We even managed to save a bit and when ww.com came up
for auction on Ebay we managed to buy it for a bunch
of cash, I always thought camarades.com was an ok
name (and a nice pun) but it was too long and too
hard to spell, ww.com is *much* easier to remember
(it stands for webcam world).
I sold my house to buy out my partners and emigrated to
Canada with my wife & kid, we ended up on St. Josephs
Island in rural Ontario and ran the seriously downsized
business from our house there over a bunch of modems
that were bonded to give us reasonably fast internet
access.
After several years of trying to get our permanent
resident status we gave up on that and moved back
to the Netherlands.
Since then it has been an uphill battle, the company
is still making some money, not enough to make it the
full time interest of two people so we used what little
money we still had to restart our lives here and have
invested some of the savings in to other companies and
projects, some of which are doing well and others
which are doing not so well.
Since december '08 we've been busy working our way to
a complete revamping of the site, new software, a
new website layout but this is a major project and
it will still take some effort and time before it
is completed.
The take home lessons from all this for me are that
timing really is everything and that it is better to
not have done a deal than to have done the wrong deal.
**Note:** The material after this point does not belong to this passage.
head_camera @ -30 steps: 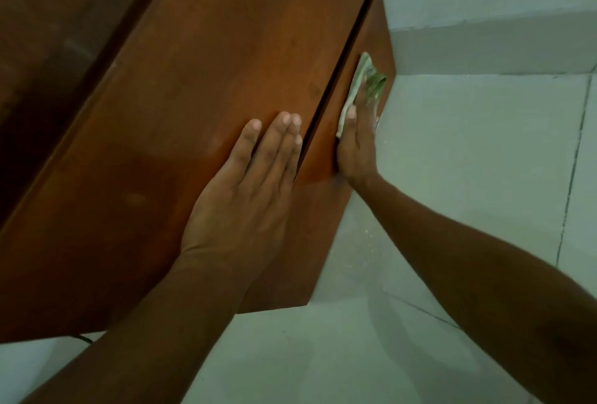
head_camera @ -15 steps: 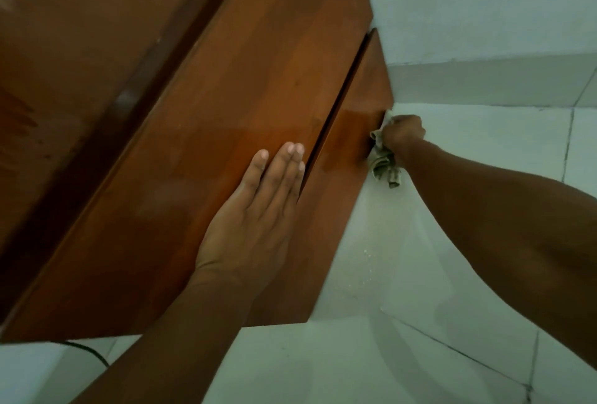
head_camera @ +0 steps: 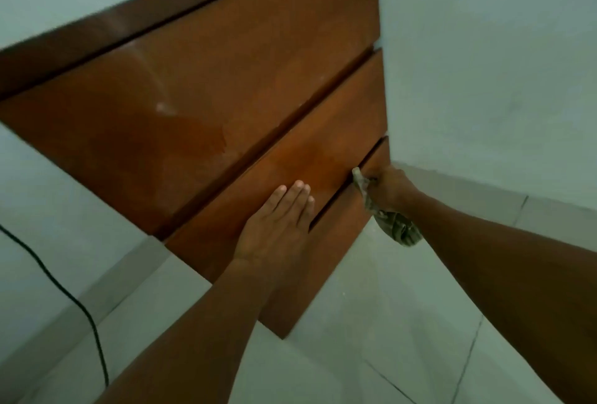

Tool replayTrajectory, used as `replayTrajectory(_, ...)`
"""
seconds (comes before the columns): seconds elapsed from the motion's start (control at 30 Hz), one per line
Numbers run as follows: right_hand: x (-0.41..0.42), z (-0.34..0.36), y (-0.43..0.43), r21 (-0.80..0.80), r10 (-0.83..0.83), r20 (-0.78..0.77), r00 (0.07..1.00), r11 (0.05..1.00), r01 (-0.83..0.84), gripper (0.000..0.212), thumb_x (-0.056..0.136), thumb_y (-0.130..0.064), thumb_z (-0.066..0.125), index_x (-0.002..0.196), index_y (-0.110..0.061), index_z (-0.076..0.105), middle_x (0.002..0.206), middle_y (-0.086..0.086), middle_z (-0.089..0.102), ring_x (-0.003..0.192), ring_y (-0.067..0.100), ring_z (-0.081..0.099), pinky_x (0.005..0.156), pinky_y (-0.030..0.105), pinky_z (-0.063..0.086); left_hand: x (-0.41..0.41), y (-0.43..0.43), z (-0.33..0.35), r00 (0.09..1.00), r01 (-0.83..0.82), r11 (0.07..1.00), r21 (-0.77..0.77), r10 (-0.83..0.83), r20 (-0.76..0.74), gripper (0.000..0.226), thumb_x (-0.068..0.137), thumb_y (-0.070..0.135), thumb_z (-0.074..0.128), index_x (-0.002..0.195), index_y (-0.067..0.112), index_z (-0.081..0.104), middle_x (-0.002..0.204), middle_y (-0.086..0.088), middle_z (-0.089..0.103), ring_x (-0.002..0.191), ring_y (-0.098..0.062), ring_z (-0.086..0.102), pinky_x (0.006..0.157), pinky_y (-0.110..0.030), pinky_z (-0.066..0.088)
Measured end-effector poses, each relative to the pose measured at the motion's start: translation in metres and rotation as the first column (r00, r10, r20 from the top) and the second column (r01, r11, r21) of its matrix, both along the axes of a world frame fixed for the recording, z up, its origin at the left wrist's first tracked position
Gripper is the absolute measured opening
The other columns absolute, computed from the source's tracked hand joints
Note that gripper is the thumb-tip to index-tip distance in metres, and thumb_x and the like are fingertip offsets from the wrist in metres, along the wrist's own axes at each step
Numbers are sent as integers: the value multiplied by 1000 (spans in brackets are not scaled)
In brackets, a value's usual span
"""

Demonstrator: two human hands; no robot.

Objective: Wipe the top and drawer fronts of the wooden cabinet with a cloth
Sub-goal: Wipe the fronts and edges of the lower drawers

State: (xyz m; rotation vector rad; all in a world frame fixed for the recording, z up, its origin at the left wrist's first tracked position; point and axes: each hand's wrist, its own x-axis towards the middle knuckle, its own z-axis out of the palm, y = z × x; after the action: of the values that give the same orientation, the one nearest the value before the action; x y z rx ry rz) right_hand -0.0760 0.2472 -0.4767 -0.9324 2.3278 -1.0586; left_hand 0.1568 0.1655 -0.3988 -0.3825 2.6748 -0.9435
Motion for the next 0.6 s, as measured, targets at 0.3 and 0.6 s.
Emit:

Your partners are a bigger deciding factor than the
product and you have to make sure that *everybody*
plays by the rules.
Also that it is better to hire people that may not have
the qualifications but that are willing to learn than
people with lots of papers and no desire to give
their 100%.
I'm grateful and honoured to have worked with so many
people over the years, I remember everybody and most
of them - with a very few exceptions - fondly.
In no particular order, Camarades / WW.com was made
possible by the efforts of:
- Mirka Jucha
- Michael Erkelens
- Bianca Bode
- Jonathan Kraij
- Bob Arends
- Taco Scargo
- Andre Mozes
- Nick Hurst
- Julian Kreho
- Keir Mierle
- Lennart Driehuis
- Marco van der Does
- Rembert Oldenboom
- Nubia Godon
- Tanya Battaglia
- Mina Stauber
- Jeffrey (last name escapes me atm)
- Ratko Vidakovic
- Paul Mokbel
- Tim Boling
- Jacques Mattheij
And probably others who I don't recall right now.